● **WORK REQUEST**: Everything from the line containing "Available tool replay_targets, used" through the line containing "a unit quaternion" in the listing below should be copied exactly, and nothing more.

*** Opening STORED DATA ***

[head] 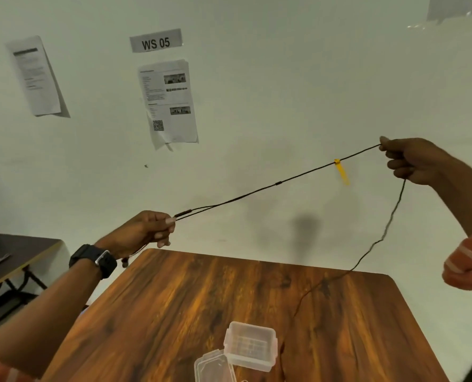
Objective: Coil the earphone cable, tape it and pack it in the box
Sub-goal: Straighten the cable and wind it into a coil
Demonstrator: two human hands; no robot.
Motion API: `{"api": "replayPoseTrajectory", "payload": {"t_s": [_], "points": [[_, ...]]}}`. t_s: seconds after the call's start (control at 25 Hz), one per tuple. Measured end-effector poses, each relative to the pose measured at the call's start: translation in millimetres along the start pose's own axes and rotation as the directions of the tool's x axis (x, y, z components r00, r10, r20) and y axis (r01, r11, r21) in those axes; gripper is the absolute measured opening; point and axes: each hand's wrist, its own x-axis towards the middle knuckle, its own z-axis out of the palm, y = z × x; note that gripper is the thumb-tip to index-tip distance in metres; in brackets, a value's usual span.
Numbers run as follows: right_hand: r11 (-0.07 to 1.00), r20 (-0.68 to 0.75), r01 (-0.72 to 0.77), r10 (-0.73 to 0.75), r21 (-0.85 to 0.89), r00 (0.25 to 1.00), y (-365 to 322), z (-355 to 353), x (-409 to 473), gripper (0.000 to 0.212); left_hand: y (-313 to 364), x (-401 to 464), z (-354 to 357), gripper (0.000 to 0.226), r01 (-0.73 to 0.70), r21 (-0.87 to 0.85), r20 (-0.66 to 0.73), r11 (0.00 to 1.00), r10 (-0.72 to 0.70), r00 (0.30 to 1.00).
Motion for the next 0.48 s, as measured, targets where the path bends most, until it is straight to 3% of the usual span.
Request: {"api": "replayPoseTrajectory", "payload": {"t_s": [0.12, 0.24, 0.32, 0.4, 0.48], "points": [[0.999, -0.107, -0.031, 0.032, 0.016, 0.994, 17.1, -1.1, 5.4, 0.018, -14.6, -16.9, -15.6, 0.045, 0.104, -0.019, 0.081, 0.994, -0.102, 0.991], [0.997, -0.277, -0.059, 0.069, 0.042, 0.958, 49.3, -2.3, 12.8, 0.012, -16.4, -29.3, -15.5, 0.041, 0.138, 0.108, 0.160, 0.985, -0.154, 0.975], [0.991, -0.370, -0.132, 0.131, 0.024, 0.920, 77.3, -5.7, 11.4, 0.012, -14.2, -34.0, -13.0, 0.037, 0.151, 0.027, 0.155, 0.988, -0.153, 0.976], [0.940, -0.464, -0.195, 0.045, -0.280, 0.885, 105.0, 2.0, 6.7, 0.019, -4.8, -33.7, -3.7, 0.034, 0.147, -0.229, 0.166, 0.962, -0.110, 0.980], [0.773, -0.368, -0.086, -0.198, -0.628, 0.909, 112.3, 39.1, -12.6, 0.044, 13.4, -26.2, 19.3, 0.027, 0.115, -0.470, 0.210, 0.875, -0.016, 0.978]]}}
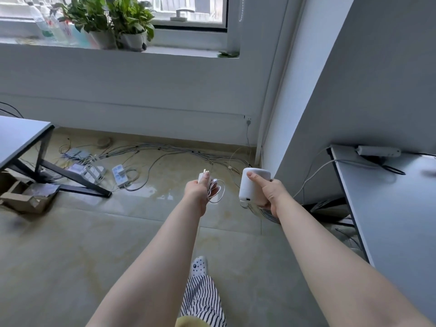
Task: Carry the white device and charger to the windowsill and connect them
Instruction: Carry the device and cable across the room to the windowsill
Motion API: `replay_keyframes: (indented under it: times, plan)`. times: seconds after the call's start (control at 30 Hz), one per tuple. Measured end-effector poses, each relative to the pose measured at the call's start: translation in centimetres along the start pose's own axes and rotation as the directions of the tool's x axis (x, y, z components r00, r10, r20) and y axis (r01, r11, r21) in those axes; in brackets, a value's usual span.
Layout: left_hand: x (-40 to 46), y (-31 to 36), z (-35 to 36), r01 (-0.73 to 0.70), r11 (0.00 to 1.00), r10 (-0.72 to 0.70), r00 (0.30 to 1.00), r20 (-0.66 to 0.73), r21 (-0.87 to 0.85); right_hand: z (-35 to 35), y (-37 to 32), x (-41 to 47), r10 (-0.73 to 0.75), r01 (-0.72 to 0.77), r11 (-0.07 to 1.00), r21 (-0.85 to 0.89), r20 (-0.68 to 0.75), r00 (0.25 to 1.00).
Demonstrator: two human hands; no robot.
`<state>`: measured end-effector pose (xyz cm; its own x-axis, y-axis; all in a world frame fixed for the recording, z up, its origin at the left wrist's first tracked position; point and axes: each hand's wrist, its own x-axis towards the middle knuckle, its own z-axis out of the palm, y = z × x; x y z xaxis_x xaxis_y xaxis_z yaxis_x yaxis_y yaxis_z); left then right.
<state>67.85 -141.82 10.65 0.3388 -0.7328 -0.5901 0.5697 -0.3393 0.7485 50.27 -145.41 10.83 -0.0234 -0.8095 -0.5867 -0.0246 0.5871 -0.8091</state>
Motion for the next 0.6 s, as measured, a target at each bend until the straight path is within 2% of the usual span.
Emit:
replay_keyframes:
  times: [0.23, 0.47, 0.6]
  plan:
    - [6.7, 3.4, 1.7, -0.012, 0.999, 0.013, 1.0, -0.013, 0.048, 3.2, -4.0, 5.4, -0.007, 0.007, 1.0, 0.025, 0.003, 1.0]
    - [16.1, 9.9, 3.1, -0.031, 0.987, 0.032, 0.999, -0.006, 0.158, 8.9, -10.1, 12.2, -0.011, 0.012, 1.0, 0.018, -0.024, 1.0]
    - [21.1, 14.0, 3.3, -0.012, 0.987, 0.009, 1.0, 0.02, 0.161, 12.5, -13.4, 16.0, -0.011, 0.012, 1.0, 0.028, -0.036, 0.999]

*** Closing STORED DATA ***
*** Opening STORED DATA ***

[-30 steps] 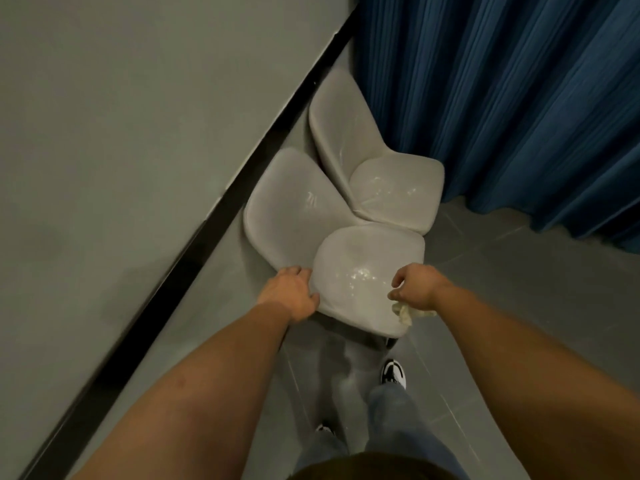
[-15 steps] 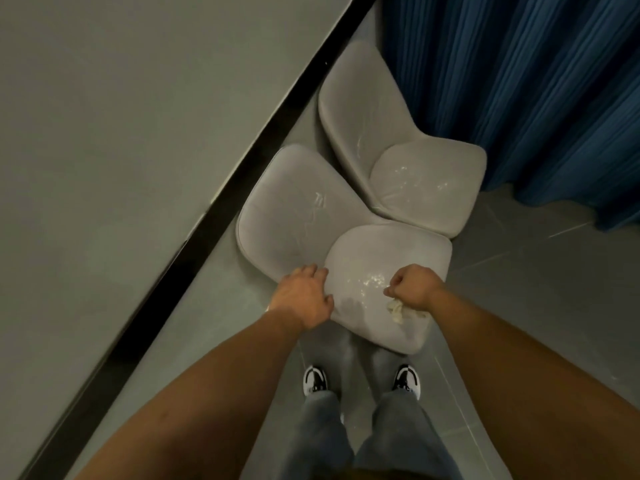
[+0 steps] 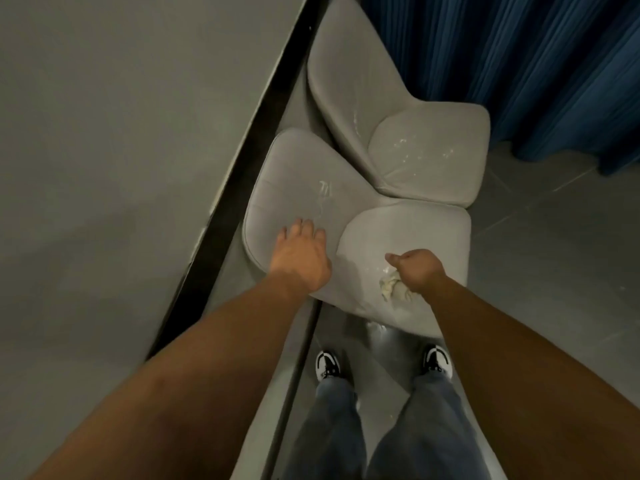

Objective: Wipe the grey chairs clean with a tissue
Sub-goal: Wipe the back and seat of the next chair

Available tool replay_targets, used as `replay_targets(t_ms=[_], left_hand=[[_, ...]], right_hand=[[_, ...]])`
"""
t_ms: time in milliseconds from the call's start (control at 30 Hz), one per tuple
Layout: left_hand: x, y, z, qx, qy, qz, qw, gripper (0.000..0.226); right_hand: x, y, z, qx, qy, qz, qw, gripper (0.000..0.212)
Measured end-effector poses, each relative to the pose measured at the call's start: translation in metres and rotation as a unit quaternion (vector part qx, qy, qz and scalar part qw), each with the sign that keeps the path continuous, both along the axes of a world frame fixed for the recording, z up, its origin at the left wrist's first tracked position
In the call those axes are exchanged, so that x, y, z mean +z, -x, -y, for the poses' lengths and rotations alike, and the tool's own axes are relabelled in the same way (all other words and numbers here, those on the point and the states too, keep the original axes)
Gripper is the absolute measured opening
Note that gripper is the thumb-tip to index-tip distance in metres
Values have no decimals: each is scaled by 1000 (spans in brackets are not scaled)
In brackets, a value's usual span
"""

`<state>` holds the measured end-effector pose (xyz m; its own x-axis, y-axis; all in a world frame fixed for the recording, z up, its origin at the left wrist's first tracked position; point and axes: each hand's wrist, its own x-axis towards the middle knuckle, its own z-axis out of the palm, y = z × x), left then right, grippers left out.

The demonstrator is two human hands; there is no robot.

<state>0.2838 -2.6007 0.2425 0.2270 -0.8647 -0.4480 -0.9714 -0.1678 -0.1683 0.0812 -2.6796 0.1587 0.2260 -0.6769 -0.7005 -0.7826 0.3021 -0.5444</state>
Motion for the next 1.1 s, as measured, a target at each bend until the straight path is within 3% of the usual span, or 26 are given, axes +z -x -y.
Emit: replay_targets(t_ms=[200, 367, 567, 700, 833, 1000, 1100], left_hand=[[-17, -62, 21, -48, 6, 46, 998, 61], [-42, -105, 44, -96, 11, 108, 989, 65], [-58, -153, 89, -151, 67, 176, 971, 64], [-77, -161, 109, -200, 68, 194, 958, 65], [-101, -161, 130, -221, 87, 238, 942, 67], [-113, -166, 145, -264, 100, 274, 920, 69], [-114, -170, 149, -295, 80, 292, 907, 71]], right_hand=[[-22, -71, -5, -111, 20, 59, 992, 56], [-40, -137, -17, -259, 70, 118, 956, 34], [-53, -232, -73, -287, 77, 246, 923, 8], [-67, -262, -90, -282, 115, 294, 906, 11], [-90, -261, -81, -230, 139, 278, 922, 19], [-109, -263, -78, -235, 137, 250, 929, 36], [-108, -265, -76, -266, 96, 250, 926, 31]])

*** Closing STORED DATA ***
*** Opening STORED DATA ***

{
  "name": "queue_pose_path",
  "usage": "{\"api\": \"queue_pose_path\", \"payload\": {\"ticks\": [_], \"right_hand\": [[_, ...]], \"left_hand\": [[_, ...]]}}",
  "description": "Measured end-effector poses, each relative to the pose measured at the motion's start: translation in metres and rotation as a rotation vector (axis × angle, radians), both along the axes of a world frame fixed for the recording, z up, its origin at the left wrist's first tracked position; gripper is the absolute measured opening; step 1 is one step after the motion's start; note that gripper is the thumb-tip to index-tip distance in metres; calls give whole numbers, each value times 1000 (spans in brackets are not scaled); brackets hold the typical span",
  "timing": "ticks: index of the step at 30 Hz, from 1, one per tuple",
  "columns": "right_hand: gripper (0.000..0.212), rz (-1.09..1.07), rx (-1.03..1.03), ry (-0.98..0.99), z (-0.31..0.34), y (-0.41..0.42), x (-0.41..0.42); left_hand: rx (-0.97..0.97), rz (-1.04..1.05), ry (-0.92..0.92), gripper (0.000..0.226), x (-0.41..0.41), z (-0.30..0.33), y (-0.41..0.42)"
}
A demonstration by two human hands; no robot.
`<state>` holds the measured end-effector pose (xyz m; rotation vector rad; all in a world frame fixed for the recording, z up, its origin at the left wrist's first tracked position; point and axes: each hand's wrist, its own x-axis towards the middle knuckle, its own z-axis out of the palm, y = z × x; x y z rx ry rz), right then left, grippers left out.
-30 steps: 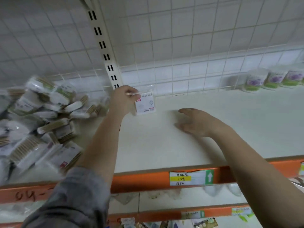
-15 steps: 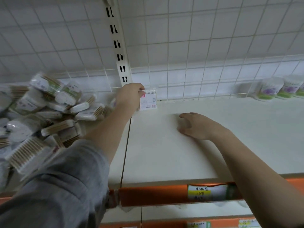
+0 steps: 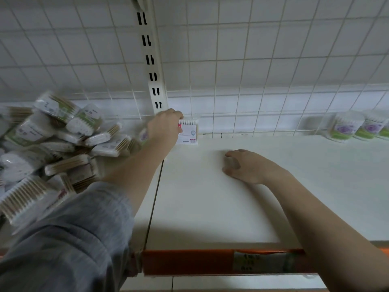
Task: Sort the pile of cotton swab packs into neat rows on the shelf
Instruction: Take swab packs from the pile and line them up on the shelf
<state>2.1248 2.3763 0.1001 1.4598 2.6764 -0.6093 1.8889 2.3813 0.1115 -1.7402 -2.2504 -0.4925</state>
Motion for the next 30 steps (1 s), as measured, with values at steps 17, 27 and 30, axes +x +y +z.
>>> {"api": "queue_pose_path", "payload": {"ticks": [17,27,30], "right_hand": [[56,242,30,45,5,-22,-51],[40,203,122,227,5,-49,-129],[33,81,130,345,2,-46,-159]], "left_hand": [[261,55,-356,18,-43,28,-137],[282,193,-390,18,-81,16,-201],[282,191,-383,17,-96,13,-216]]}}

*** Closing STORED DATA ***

● **TASK ANSWER**:
Available tool replay_targets, used as `replay_targets(t_ms=[_], left_hand=[[_, ...]], right_hand=[[_, ...]])`
"""
t_ms: time in milliseconds from the call's start (control at 30 Hz), one per tuple
Layout: left_hand: x, y, z, qx, qy, qz, qw, gripper (0.000..0.226); right_hand: x, y, z, qx, qy, qz, qw, gripper (0.000..0.212)
Measured end-effector poses, each relative to the pose measured at the call's start: translation in metres and rotation as a unit quaternion (vector part qx, qy, qz and scalar part qw), each with the sign that keeps the path continuous, both along the axes of a world frame fixed for the recording, z up, its origin at the left wrist's first tracked position

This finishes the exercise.